意味が分からない。なんで僕がそんな面倒なことしないといけないの。
「知らない、僕じゃない」
「だけど凌は、伊織しかいないって、言ってたぞ」
凌と最後に会ったのは、体育倉庫だった。あの時、確かに凌は煙草を吸っていた……。
――『校内特別推薦受けるんなら、こんな所で煙草とか吸ってたらダメなんじゃないの』
『お前がチクらなきゃ、バレないよ』――
そんな会話をしたけれど、だからって、なんで僕だと思うのか、訳がわからない。
「お前、学校来なくなったし、携帯にも連絡つかないしで、凌はお前だって疑ってるんだ」
そのせいで、停学になった上に、推薦も受けられなくなったんだぞと、隆司は続けた。
「僕は関係ないよ、もう、放して」
推薦がダメになったのも、停学になったのも、凌の責任じゃないか。
「お前じゃないかもしれないけど、関係ないことないだろ? ダチだろ?」
――友達? 友達って何? 信頼できない関係のこと?
「友達なんかじゃない!」
叫ぶようにそう言って、掴まれた腕を力任せに振り解き逃げようとすれば、今度は手首を掴まれて背中に回すようにを捻り上げられた。
「ッ……うっ」
「まあ、待てって。伊織を見つけたら、連絡しろって言われてんだ。違うんならちゃんと話せよ、凌と。逃げるなよ」
そう言って、力は少し緩めてくれているけど、隆司は僕の腕を背中で掴んだまま、携帯を操作する。
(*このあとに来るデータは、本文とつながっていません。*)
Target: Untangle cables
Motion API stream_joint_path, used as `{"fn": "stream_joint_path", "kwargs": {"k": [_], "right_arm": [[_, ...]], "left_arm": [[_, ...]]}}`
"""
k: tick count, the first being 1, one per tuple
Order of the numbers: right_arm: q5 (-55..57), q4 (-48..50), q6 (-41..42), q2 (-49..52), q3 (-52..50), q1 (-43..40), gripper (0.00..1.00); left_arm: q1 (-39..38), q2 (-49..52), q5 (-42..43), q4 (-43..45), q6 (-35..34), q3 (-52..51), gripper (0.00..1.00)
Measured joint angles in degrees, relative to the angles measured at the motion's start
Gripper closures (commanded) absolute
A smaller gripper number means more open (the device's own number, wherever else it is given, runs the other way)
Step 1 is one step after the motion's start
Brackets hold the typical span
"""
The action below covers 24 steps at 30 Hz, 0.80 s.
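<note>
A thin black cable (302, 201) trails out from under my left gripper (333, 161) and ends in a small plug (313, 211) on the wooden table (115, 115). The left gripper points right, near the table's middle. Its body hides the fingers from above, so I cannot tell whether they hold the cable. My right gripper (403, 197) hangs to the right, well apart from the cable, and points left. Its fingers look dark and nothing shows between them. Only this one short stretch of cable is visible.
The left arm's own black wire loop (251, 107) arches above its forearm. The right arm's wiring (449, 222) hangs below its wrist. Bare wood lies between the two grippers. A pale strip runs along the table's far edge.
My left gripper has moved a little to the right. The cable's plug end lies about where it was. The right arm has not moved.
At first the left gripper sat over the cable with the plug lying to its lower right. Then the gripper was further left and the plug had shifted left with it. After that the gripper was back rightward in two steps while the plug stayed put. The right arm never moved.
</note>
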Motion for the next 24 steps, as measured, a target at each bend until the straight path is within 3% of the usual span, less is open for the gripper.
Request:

「……ああ、凌? 今さ、ここに伊織がいるんだけど……うん、ちょっと待って」
ほら、と言われて、携帯を耳に押し当てられた。
『――伊織か?』
凌の声が聞こえて、僕は「うん」とだけ返した。
『話があるんだ。今から俺の家に隆司と一緒に来いよ』
落ち着いた声だけど命令口調の言葉。僕は応えずに無言のまま数秒が過ぎる。すると痺れを切らしたのか、隆司が僕の耳から携帯を離して、僕の代わりに凌と会話を続けた。
「……もしもし? ああ、うん、分かった。じゃあ今から連れてく」
そう言って通話を切った隆司は、僕の手首をしっかりと掴み直して、「行くぞ」と言って歩き出した。
凌に身に覚えのない疑いをかけられていて、それで今から凌の家に行くんだっていうことは分かっているけれど、それで話をして何かが変わるんだろうか? それで凌は僕のことを信じるんだろうか。
隆司の手を振り解く気力は、もう残っていなくて、僕は引っ張られるまま従いていくしかなかった。
頭の中は他のことばかり考えている。
どうせ家には帰れない。父さんとタキさんのことを、気付いていないふりなんて、僕には出来そうにないんだから。